▶ Data:
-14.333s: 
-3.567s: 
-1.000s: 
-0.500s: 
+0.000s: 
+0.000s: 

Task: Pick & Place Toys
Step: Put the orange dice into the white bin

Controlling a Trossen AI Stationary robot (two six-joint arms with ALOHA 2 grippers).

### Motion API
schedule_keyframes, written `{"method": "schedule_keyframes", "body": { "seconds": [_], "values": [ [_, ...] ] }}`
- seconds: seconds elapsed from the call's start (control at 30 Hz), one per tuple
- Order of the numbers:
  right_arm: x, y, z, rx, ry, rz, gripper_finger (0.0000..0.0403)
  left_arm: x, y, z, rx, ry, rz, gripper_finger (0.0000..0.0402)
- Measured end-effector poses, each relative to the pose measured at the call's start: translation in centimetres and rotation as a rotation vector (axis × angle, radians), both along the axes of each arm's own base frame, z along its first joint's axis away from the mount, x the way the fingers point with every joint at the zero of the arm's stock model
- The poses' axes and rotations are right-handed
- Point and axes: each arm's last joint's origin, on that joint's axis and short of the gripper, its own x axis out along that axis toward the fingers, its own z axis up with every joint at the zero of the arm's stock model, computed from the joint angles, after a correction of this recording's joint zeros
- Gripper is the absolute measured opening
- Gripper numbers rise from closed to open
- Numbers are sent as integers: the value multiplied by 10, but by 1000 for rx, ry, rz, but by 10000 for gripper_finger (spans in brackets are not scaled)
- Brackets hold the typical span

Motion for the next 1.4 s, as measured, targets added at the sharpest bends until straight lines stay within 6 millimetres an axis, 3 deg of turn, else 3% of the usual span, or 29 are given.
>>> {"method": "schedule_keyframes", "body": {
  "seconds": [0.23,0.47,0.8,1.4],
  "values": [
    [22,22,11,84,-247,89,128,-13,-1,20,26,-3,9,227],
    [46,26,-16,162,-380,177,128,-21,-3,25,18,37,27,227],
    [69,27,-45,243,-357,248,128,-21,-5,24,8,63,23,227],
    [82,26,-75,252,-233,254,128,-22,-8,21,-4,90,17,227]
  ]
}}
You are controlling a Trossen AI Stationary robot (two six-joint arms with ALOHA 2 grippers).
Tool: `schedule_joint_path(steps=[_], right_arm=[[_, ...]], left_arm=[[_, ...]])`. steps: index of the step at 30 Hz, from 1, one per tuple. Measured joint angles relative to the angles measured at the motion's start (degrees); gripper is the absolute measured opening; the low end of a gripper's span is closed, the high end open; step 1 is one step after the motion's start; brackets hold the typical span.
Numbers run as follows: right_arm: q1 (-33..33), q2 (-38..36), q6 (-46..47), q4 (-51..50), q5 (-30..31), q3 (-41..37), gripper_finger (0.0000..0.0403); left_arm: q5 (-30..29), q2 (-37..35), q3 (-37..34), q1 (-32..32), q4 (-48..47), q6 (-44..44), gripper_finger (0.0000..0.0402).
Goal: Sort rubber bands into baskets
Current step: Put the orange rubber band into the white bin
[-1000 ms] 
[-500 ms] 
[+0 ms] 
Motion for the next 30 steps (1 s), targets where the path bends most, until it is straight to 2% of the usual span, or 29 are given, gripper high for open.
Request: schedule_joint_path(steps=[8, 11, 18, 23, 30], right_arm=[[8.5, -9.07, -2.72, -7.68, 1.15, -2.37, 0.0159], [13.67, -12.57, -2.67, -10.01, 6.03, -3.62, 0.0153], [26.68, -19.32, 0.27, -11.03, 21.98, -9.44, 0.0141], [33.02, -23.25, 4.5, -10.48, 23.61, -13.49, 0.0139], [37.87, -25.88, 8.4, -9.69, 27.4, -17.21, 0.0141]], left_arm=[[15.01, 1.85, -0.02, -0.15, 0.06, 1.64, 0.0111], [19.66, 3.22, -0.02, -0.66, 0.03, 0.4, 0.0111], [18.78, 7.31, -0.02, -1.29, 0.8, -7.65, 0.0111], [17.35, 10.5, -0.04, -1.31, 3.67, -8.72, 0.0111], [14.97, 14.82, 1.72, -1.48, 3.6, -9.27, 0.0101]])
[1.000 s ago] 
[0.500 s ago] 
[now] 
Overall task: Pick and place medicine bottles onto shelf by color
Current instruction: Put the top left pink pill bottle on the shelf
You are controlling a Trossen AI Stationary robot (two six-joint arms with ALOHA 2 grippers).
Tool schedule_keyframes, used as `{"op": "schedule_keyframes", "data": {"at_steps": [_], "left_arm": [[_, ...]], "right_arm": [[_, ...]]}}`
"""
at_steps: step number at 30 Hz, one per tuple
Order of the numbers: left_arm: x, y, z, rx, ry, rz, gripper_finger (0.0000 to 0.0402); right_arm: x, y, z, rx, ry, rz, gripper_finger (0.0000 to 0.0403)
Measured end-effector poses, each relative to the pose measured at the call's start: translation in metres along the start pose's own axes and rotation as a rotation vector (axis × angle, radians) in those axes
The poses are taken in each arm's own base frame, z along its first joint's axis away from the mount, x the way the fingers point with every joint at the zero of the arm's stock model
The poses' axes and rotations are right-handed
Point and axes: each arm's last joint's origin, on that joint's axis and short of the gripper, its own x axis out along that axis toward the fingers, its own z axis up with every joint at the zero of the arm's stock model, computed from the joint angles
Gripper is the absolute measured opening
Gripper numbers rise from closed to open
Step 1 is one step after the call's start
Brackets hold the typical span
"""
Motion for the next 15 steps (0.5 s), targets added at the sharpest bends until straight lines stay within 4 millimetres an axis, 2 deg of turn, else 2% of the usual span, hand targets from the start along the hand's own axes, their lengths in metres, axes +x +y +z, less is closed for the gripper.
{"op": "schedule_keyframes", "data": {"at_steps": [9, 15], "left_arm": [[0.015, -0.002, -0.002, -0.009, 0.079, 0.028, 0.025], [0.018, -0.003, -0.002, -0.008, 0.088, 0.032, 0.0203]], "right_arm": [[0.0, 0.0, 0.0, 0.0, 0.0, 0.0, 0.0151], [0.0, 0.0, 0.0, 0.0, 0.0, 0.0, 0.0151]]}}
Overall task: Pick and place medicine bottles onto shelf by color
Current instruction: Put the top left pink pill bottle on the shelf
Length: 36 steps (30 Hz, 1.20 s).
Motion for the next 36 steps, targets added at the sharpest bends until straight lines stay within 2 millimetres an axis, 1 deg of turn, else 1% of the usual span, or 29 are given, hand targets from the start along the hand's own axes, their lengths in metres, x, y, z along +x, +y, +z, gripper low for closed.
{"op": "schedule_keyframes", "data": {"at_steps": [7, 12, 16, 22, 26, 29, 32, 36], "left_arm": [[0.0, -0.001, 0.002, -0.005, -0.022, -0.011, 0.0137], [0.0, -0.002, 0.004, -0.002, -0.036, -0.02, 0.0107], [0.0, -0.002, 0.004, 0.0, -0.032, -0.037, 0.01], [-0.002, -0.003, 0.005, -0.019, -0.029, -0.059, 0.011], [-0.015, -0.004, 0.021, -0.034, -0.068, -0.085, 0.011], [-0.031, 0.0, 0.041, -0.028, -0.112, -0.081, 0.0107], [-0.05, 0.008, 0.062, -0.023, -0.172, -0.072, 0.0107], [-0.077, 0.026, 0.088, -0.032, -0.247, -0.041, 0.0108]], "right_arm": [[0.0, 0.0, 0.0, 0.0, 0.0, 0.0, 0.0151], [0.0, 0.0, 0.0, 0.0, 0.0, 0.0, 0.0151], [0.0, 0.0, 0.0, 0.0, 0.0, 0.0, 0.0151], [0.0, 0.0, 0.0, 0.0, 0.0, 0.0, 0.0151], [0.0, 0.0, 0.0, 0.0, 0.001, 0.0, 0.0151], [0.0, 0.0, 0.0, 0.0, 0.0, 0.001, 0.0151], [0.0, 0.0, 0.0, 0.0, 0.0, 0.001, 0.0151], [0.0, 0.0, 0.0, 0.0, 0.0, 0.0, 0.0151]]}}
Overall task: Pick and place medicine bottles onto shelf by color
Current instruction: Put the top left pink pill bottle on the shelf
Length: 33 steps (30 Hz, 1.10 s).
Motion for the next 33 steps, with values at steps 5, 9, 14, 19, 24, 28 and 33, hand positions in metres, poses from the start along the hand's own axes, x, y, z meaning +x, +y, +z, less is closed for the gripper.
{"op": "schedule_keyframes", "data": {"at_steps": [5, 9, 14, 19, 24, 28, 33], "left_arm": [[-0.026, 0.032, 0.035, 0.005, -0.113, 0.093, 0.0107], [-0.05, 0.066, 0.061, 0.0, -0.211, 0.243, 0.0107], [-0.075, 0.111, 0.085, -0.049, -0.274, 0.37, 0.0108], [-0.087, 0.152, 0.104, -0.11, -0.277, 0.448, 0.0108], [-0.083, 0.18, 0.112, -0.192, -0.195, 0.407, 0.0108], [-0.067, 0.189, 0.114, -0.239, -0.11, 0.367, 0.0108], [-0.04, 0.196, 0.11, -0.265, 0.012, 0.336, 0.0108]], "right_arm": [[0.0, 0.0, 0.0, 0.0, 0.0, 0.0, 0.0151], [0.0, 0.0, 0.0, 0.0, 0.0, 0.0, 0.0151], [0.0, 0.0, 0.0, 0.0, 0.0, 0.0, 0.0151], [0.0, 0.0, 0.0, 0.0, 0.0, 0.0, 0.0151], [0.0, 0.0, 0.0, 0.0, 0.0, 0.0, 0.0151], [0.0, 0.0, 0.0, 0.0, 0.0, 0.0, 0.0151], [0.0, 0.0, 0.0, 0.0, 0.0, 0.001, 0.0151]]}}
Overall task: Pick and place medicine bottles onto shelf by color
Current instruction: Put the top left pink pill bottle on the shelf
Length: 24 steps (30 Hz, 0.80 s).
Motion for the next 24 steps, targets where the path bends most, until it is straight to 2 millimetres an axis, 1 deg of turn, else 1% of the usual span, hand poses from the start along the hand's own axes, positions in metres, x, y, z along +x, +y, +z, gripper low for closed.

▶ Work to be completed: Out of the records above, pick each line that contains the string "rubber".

▶ Response:
Goal: Sort rubber bands into baskets
Current step: Put the orange rubber band into the white bin

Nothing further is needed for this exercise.